**WORK TO COMPLETE:** Report how many lines in the records below hold the word "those". Add nothing to the number.

**DATA FOR THE TASK:**
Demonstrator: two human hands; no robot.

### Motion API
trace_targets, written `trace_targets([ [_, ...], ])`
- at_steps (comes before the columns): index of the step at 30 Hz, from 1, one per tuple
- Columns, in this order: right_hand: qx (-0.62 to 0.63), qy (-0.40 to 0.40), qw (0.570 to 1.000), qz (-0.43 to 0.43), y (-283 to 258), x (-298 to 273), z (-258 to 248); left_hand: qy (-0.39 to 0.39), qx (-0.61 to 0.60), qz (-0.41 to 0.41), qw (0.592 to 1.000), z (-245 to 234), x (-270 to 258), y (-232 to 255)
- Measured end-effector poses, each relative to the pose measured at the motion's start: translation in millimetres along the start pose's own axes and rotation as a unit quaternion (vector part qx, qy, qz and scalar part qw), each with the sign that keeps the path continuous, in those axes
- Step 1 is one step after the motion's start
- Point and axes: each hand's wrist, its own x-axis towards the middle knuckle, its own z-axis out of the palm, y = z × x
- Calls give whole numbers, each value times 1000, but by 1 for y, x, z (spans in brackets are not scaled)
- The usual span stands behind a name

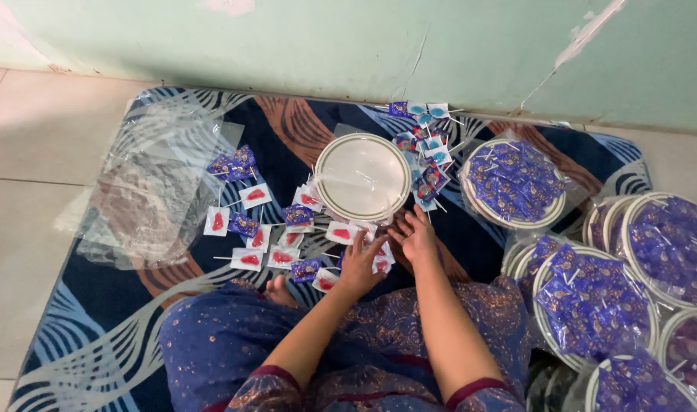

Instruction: The person places small rectangular packets onto a white plate and then slides the plate into a clear plastic bag.

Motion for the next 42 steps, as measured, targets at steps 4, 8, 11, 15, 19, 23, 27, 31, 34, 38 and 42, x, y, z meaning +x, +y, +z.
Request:
trace_targets([
  [4,-87,56,994,-22,0,1,-13,46,-60,67,995,-42,-9,-12],
  [8,-270,139,952,-38,3,-8,-26,160,-23,-128,979,-115,-8,-73],
  [11,-562,82,822,-50,4,-29,-28,131,-37,-339,931,-137,-22,-118],
  [15,-803,-63,592,-34,19,-89,11,-75,-25,-366,927,-172,-46,-45],
  [19,-839,-82,533,-77,50,-94,20,-31,149,-342,927,-70,-26,-94],
  [23,-808,-70,573,-116,49,-73,17,170,269,-92,943,-14,-13,-102],
  [27,-794,2,589,-150,25,-83,34,161,254,-51,952,-15,-17,-78],
  [31,-748,-30,637,-186,-6,-105,66,-5,138,-101,985,-18,-11,-78],
  [34,-758,-24,623,-190,-2,-45,50,6,152,-58,987,-30,-17,-74],
  [38,-805,-47,563,-183,-2,40,11,-24,47,-42,998,-53,-27,-56],
  [42,-726,-122,636,-232,-32,-4,24,7,48,31,998,-40,-23,-62],
])
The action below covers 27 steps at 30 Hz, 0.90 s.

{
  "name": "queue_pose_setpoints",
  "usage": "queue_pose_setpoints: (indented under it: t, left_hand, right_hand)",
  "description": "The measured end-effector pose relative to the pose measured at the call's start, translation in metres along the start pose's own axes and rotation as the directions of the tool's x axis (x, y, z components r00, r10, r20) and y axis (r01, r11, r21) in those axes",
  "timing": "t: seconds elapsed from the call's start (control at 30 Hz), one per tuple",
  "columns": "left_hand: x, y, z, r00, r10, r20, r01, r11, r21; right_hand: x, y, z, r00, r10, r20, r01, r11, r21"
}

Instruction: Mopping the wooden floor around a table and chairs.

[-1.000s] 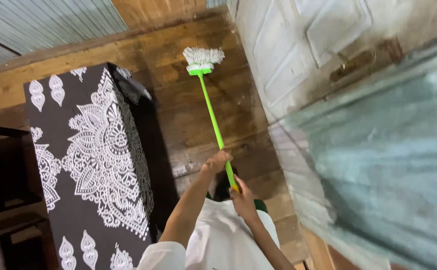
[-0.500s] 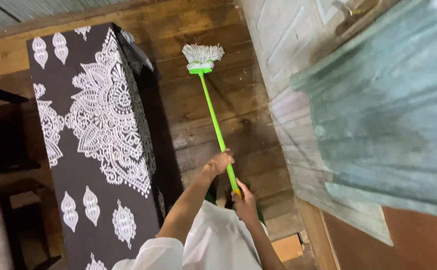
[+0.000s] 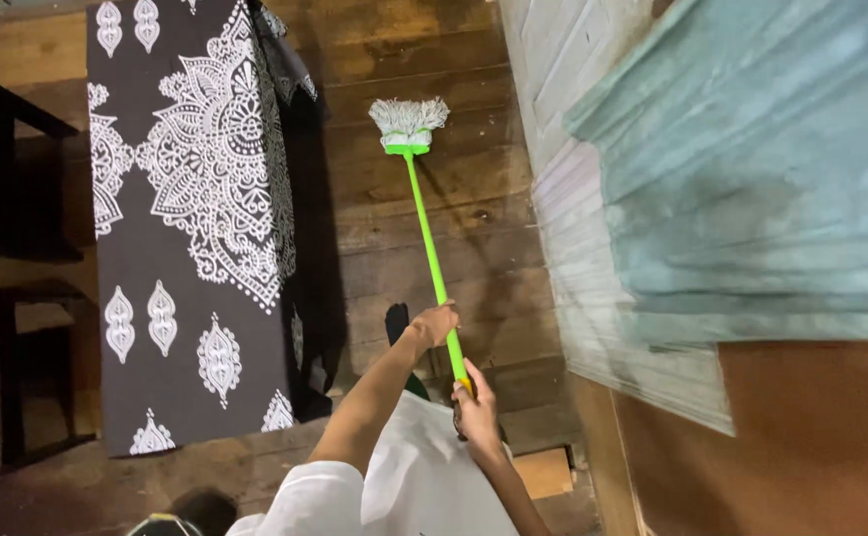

**WRITTEN SOLUTION:** 2